(About this exercise): Return, word for word, the lines running from the one that contains "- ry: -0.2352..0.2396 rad" to the final line of the listing below.

(Dataset section):
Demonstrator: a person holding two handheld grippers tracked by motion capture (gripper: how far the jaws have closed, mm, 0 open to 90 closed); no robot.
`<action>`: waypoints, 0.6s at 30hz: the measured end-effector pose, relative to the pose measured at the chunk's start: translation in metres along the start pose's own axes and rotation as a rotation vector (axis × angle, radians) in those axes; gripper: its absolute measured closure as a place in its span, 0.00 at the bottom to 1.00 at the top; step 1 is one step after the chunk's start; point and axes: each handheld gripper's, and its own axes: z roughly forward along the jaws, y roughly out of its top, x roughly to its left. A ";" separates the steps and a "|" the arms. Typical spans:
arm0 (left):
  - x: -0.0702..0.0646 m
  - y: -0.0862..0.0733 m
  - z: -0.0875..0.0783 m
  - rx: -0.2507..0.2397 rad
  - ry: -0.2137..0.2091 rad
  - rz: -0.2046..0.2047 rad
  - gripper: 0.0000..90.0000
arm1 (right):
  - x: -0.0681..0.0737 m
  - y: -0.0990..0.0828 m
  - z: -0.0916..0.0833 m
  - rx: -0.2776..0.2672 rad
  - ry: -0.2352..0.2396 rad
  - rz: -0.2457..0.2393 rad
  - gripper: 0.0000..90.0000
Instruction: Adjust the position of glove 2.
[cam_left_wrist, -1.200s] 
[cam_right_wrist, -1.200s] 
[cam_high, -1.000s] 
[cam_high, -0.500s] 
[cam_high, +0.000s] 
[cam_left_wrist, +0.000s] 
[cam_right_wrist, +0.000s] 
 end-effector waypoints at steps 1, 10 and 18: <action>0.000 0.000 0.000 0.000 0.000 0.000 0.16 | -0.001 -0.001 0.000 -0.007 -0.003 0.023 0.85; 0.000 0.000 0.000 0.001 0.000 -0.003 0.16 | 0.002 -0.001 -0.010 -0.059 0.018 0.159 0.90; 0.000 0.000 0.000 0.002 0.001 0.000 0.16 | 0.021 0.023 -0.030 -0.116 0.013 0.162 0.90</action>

(Result below):
  - ry: -0.2352..0.2396 rad
  - rz: -0.2457..0.2393 rad
  - gripper: 0.0000..90.0000
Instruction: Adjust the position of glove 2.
[cam_left_wrist, -1.200s] 
[cam_right_wrist, -1.200s] 
[cam_high, -1.000s] 
[cam_high, -0.500s] 
[cam_high, +0.000s] 
[cam_left_wrist, +0.000s] 
[cam_right_wrist, +0.000s] 
 end-effector waypoints at steps 1, 10 and 18: <action>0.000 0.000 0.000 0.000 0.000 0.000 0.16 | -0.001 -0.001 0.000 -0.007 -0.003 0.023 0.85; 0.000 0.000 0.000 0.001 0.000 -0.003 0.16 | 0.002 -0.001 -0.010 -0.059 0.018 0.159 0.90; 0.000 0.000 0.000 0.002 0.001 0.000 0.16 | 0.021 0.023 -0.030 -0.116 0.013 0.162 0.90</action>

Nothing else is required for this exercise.